Here is a good response to your Alan Dershowitze argument:
http://www.tpmcafe.com/story/2005/11/7/174124/680
Thanks for the comments and your opinion.
I agree with Dave having been an interrogator myself. I believe creating a warrant is asking for trouble on more fronts than you can count. The hardest question of all is after you give the warrant do you want the torturer as a neighbor? Keep the law as is. If an interrogator takes it on himself/herself to get the ticking bomb trial bu jury or court martial is appropriate.
Thanks for the insight Greg. I was an interrogator for 7 years and taught for 3 years (from 1986-1989), but from your website it looks like you have more experience in that field than I do.
Also, I did a search and did an update to this post with the Commanding General of the Intelligence School saying 'trained interrogators don't act this way'.
Kathy seems hell bent on her own security without any consideration for morality, justice, or plain human decency. Remember what the United States used to stand for? It's all gone to hell. I would like to remind Kathy that the Government she expects to protect her has done nothing that the 911 Commission had determined were necessary for that security. No inspection of shipping containers at our ports or cargo on planes or a single database to track even known terrorists. The National Guard and the rest of Military at the breaking point and this Government can't fight a hurricane with weeks to prepare. For the first time Iraqi suicide terrorists operate abroad. Is it better safe then sorry? Do you feel safer that this Government rather then take steps to make you safe have instead gone headlong into fascism. Your rights are being "rendered" back to the time of French kings and Spanish Inquisition. No judge or jury or evidence needed. Your files lay open and built upon the slightest suspicion. Your guilt will be based on your confession brought under torture. Sorry it is Kathy.
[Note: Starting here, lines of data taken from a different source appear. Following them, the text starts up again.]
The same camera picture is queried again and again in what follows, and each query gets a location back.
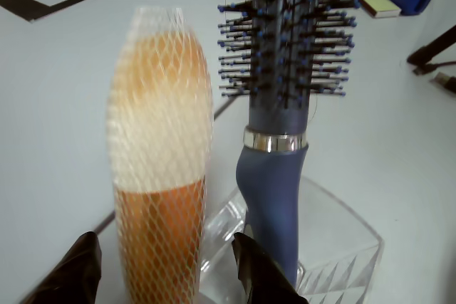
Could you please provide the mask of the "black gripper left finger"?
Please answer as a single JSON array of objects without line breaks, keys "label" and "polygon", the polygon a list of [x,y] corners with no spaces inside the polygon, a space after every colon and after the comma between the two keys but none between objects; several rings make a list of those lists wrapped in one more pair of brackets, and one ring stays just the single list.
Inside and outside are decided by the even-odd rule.
[{"label": "black gripper left finger", "polygon": [[22,300],[26,304],[94,304],[102,252],[93,231],[82,234],[56,267]]}]

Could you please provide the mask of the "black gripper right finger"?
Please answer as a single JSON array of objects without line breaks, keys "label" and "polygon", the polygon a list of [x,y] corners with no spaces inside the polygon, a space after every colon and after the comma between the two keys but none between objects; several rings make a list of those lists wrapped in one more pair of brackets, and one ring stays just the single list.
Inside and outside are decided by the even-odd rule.
[{"label": "black gripper right finger", "polygon": [[252,304],[307,304],[288,282],[270,255],[251,237],[237,232],[232,249],[247,302]]}]

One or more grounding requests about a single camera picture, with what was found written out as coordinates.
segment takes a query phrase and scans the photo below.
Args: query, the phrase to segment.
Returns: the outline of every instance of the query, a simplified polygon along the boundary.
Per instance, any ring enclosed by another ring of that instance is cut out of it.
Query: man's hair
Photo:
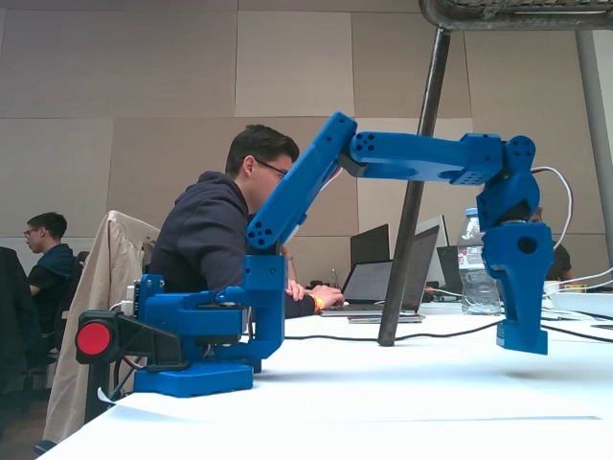
[[[267,163],[285,154],[293,163],[298,159],[299,153],[298,146],[291,137],[281,134],[272,127],[249,125],[232,141],[226,161],[226,174],[233,179],[236,178],[243,160],[248,155]]]
[[[54,240],[61,240],[68,228],[68,222],[62,214],[45,213],[28,220],[28,225],[34,229],[45,227]]]

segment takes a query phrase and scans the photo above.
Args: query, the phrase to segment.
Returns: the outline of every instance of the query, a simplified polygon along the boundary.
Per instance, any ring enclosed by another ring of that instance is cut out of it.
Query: man
[[[28,220],[24,232],[32,252],[43,254],[28,276],[43,337],[50,337],[54,332],[57,307],[75,264],[73,250],[61,242],[67,227],[64,216],[46,213]]]
[[[242,285],[250,216],[259,211],[298,154],[291,138],[267,126],[248,126],[230,146],[225,174],[205,172],[177,198],[149,267],[164,277],[166,291],[219,291]],[[314,314],[344,300],[340,290],[330,287],[305,295],[291,277],[286,292],[287,318]]]
[[[543,208],[540,206],[536,208],[533,216],[530,218],[530,222],[542,222],[543,221]],[[554,252],[554,263],[547,272],[547,281],[569,281],[574,279],[571,272],[571,256],[562,245],[558,246]]]

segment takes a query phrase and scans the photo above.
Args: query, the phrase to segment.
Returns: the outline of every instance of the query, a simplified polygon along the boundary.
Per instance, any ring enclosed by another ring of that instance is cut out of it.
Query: emergency stop button
[[[103,323],[87,323],[77,334],[77,346],[89,356],[99,355],[108,348],[110,342],[111,332]]]

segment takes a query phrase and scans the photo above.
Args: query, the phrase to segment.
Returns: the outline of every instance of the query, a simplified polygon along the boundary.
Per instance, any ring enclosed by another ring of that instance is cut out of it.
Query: man's ear
[[[247,177],[251,177],[255,168],[256,159],[252,155],[245,156],[245,159],[242,160],[242,170],[245,172]]]

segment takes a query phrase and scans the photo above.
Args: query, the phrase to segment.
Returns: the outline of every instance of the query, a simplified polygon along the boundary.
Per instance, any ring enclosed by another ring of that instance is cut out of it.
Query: man's hand
[[[305,297],[305,289],[298,283],[296,283],[294,280],[288,281],[289,286],[287,287],[285,292],[287,292],[288,295],[291,295],[292,299],[294,299],[296,302],[298,302],[299,300],[303,300],[303,298]]]
[[[345,297],[340,289],[329,286],[316,286],[310,294],[321,299],[324,302],[324,310],[331,307],[343,305]]]

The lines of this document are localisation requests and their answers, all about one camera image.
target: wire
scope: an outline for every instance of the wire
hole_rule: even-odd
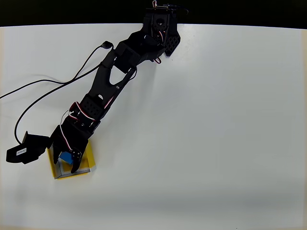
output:
[[[91,119],[92,121],[95,121],[94,118],[91,118],[91,117],[89,117],[88,115],[86,115],[86,113],[81,109],[81,107],[80,107],[80,105],[79,105],[78,102],[75,102],[75,103],[76,103],[76,105],[78,106],[79,110],[81,111],[81,113],[82,113],[84,116],[86,116],[88,119]]]
[[[160,36],[161,36],[161,38],[162,38],[162,42],[163,42],[163,36],[162,36],[162,33],[159,31],[159,34],[160,34]]]
[[[136,76],[137,72],[138,72],[138,68],[137,68],[137,67],[135,67],[135,73],[134,73],[134,76],[133,76],[132,78],[130,78],[130,79],[129,79],[129,81],[131,81],[131,80],[133,80],[133,79],[135,78],[135,76]]]
[[[158,57],[157,59],[155,59],[154,61],[156,62],[156,63],[158,63],[158,64],[161,64],[162,63],[162,61],[161,61],[161,59]]]
[[[69,81],[69,82],[67,82],[67,83],[64,83],[64,84],[62,84],[61,86],[56,87],[55,89],[53,89],[53,90],[51,90],[51,91],[45,93],[43,96],[39,97],[39,98],[36,99],[34,102],[32,102],[32,103],[24,110],[24,112],[20,115],[20,117],[18,118],[18,120],[17,120],[17,122],[16,122],[15,129],[14,129],[14,135],[15,135],[16,141],[17,141],[19,144],[21,144],[21,142],[19,141],[19,139],[18,139],[18,137],[17,137],[17,127],[18,127],[18,124],[19,124],[19,122],[21,121],[22,117],[25,115],[25,113],[26,113],[33,105],[35,105],[37,102],[39,102],[40,100],[42,100],[44,97],[48,96],[49,94],[53,93],[54,91],[59,90],[59,89],[65,87],[66,85],[69,85],[69,84],[71,84],[71,83],[73,83],[73,82],[75,82],[75,81],[77,81],[77,80],[79,80],[79,79],[85,77],[86,75],[90,74],[91,72],[93,72],[93,71],[95,71],[97,68],[99,68],[99,66],[100,66],[100,64],[97,65],[96,67],[94,67],[93,69],[91,69],[90,71],[86,72],[85,74],[79,76],[78,78],[72,79],[71,81]]]
[[[12,94],[12,93],[14,93],[14,92],[16,92],[16,91],[19,91],[19,90],[21,90],[21,89],[23,89],[23,88],[25,88],[25,87],[27,87],[27,86],[29,86],[29,85],[32,85],[32,84],[35,84],[35,83],[38,83],[38,82],[48,81],[48,82],[52,82],[52,83],[56,83],[56,84],[66,84],[66,83],[68,83],[68,82],[70,82],[70,81],[76,79],[76,77],[77,77],[77,76],[79,75],[79,73],[82,71],[82,69],[84,68],[84,66],[85,66],[86,63],[88,62],[88,60],[91,58],[91,56],[94,54],[94,52],[96,52],[96,50],[99,49],[99,48],[101,48],[101,46],[98,46],[98,47],[96,47],[96,48],[93,50],[93,52],[90,54],[90,56],[89,56],[89,57],[87,58],[87,60],[84,62],[83,66],[79,69],[79,71],[78,71],[77,74],[73,77],[73,79],[71,79],[71,80],[69,80],[69,81],[67,81],[67,82],[61,82],[61,81],[55,81],[55,80],[49,80],[49,79],[36,80],[36,81],[31,82],[31,83],[28,83],[28,84],[26,84],[26,85],[24,85],[24,86],[22,86],[22,87],[20,87],[20,88],[18,88],[18,89],[16,89],[16,90],[13,90],[13,91],[11,91],[11,92],[8,92],[8,93],[5,94],[5,95],[2,95],[2,96],[0,97],[0,99],[2,99],[3,97],[6,97],[6,96],[8,96],[8,95],[10,95],[10,94]]]
[[[71,117],[71,118],[72,118],[72,119],[74,119],[74,120],[79,121],[79,119],[78,119],[78,118],[76,118],[75,116],[71,115],[70,113],[68,113],[68,116],[69,116],[69,117]]]
[[[66,142],[67,147],[69,148],[70,151],[72,151],[72,148],[69,146],[69,143],[68,143],[68,141],[67,141],[67,139],[66,139],[66,137],[65,137],[65,135],[64,135],[64,133],[63,133],[63,129],[62,129],[63,117],[64,117],[64,115],[65,115],[67,112],[68,112],[68,110],[63,114],[62,119],[61,119],[61,123],[59,124],[59,128],[61,129],[61,132],[62,132],[62,135],[63,135],[63,137],[64,137],[64,140],[65,140],[65,142]]]
[[[104,109],[110,104],[111,100],[113,99],[113,97],[110,98],[110,100],[106,103]]]

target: yellow box
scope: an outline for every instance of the yellow box
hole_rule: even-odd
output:
[[[71,173],[72,165],[66,163],[61,158],[59,158],[59,161],[56,164],[53,163],[53,147],[52,146],[51,148],[47,149],[47,152],[49,156],[52,174],[53,174],[54,179],[56,180],[85,175],[85,174],[92,172],[96,168],[90,140],[88,141],[85,152],[83,154],[80,167],[74,173]]]

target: label
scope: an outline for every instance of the label
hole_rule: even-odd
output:
[[[20,155],[20,154],[23,154],[23,153],[25,153],[25,152],[27,152],[27,148],[24,148],[24,149],[22,149],[22,150],[17,151],[17,152],[16,152],[16,156],[18,156],[18,155]]]

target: white surface
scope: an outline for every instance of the white surface
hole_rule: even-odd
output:
[[[105,40],[131,25],[10,27],[1,94],[45,74],[70,79]],[[147,61],[93,138],[93,174],[54,181],[46,154],[9,164],[13,128],[40,83],[1,100],[4,224],[59,229],[249,229],[302,225],[304,77],[301,32],[179,25],[181,43]],[[100,50],[87,70],[106,55]],[[94,74],[34,106],[18,128],[49,136]]]

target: robotic arm
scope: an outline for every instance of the robotic arm
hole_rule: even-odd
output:
[[[106,41],[104,48],[112,48],[100,63],[93,85],[80,103],[75,102],[69,109],[69,115],[58,125],[51,137],[30,135],[26,132],[22,144],[7,150],[7,162],[27,164],[35,161],[46,148],[53,148],[54,163],[61,152],[68,152],[72,158],[72,170],[78,170],[88,139],[99,126],[120,92],[133,79],[137,65],[143,61],[153,62],[165,53],[171,56],[180,36],[177,31],[178,6],[154,5],[146,9],[143,28],[134,32],[127,40],[121,41],[114,49]],[[110,83],[113,67],[121,70],[124,79],[115,85]]]

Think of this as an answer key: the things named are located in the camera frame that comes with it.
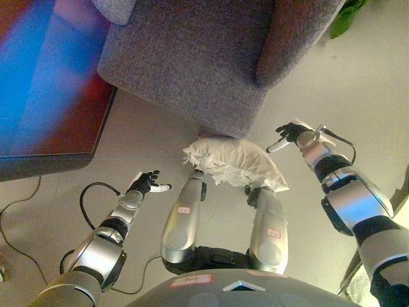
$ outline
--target beige floor
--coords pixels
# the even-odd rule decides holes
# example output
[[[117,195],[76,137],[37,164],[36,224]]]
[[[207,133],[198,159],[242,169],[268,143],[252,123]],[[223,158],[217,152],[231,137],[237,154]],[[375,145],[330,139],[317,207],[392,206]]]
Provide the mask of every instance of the beige floor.
[[[274,129],[299,118],[328,128],[356,143],[356,165],[391,196],[403,182],[408,164],[408,3],[373,1],[344,36],[326,36],[268,93],[268,101],[249,139],[262,148],[277,139]],[[159,169],[168,193],[149,195],[129,235],[128,260],[117,283],[123,290],[140,285],[143,265],[158,255],[160,234],[190,166],[182,165],[182,148],[195,140],[197,125],[123,91],[109,115],[94,161],[84,169],[46,175],[38,194],[16,204],[3,225],[9,239],[38,259],[47,279],[58,275],[63,254],[89,232],[78,206],[88,183],[104,181],[118,189],[139,170]],[[339,150],[350,156],[350,149]],[[279,195],[289,221],[288,276],[335,292],[355,241],[338,234],[320,200],[314,175],[292,146],[272,155],[290,190]],[[0,207],[30,195],[36,178],[0,184]],[[201,207],[198,243],[244,252],[249,244],[254,211],[242,189],[207,178],[208,197]],[[95,188],[86,196],[92,221],[100,221],[116,205],[116,197]],[[44,284],[35,266],[0,240],[0,263],[8,282],[0,284],[1,306],[25,306]],[[144,291],[173,276],[160,260],[148,267]],[[134,298],[104,294],[102,306],[123,306]]]

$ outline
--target power cord
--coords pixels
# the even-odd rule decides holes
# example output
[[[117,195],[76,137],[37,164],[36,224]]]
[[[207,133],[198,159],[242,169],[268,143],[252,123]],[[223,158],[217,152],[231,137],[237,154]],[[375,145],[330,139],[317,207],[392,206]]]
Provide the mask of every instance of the power cord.
[[[133,292],[122,291],[122,290],[119,290],[119,289],[117,289],[117,288],[112,288],[112,290],[117,291],[117,292],[122,293],[122,294],[126,294],[126,295],[138,294],[138,293],[142,290],[143,285],[144,285],[144,282],[145,282],[146,268],[148,267],[148,265],[149,265],[152,261],[154,261],[155,259],[159,259],[159,258],[161,258],[161,256],[156,256],[156,257],[150,258],[150,259],[148,260],[148,262],[145,263],[145,267],[144,267],[144,269],[143,269],[143,275],[142,275],[142,283],[141,283],[141,286],[140,286],[137,290],[135,290],[135,291],[133,291]]]
[[[79,196],[79,207],[81,208],[82,215],[84,216],[84,219],[86,220],[87,224],[89,227],[91,227],[92,230],[95,229],[95,226],[92,224],[92,222],[89,220],[89,217],[87,216],[87,212],[85,211],[84,208],[84,195],[86,191],[90,188],[93,187],[94,185],[102,185],[104,187],[107,187],[111,189],[112,191],[115,192],[116,196],[121,195],[121,192],[119,192],[117,189],[115,189],[113,186],[103,183],[103,182],[93,182],[92,184],[87,185],[81,192],[81,195]]]
[[[337,136],[335,133],[333,133],[332,131],[330,131],[327,128],[322,129],[322,132],[324,132],[325,134],[328,134],[329,136],[332,136],[334,139],[338,139],[341,142],[344,142],[348,145],[350,145],[353,149],[353,157],[351,160],[351,164],[353,164],[355,162],[355,159],[357,158],[357,149],[355,148],[355,145],[351,142],[349,142],[347,139],[342,138],[341,136]]]
[[[7,243],[7,245],[9,245],[9,247],[11,247],[12,249],[14,249],[14,250],[15,250],[16,252],[18,252],[19,254],[21,254],[21,255],[23,255],[23,256],[26,256],[27,258],[29,258],[31,261],[33,261],[33,262],[35,263],[35,265],[37,266],[37,269],[40,271],[40,274],[41,274],[41,276],[42,276],[42,278],[43,278],[43,280],[44,280],[44,283],[45,283],[46,285],[48,285],[48,282],[47,282],[47,280],[45,279],[44,273],[43,273],[43,271],[41,270],[40,265],[38,264],[38,262],[37,262],[32,256],[30,256],[30,255],[28,255],[28,254],[26,254],[26,253],[23,253],[22,251],[19,251],[17,248],[15,248],[15,247],[8,241],[6,235],[4,234],[3,227],[1,226],[1,219],[2,219],[3,214],[4,214],[4,212],[6,211],[6,209],[7,209],[8,207],[10,207],[11,205],[15,204],[15,203],[20,203],[20,202],[22,202],[22,201],[27,201],[27,200],[30,200],[31,198],[33,198],[34,195],[35,195],[35,194],[37,193],[37,191],[39,190],[40,185],[41,185],[41,176],[38,177],[37,187],[36,187],[35,191],[32,193],[32,195],[31,195],[30,197],[25,198],[25,199],[23,199],[23,200],[13,201],[12,203],[9,203],[7,206],[5,206],[5,207],[0,211],[0,232],[1,232],[1,235],[3,236],[4,241]]]

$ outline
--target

The following are from a NY Times article from today which shows that the methods we use are not for gathering intelligence but for breaking the human spirit. They will make a person confess to anything. What use might such methods be to Our Government on our Citizens?
From The NY Times 11/14/05
SERE, for Survival, Evasion, Resistance, Escape. Based on studies of North Korean and Vietnamese efforts to break American prisoners, SERE was intended to train American soldiers to resist the abuse they might face in enemy custody.
[...]
The Pentagon appears to have flipped SERE's teachings on their head, mining the program not for resistance techniques but for interrogation methods. At a June 2004 briefing, the chief of the United States Southern Command, Gen. James T. Hill, said a team from Guant?°namo went "up to our SERE school and developed a list of techniques" for "high-profile, high-value" detainees. General Hill had sent this list - which included prolonged isolation and sleep deprivation, stress positions, physical assault and the exploitation of detainees' phobias - to Secretary of Defense Donald Rumsfeld, who approved most of the tactics in December 2002.
[...]
the Pentagon cannot point to any intelligence gains resulting from the techniques that have so tarnished America's image. That's because the techniques designed by communist interrogators were created to control a prisoner's will rather than to extract useful intelligence.
We are all sorry now Kathy and not at all safer.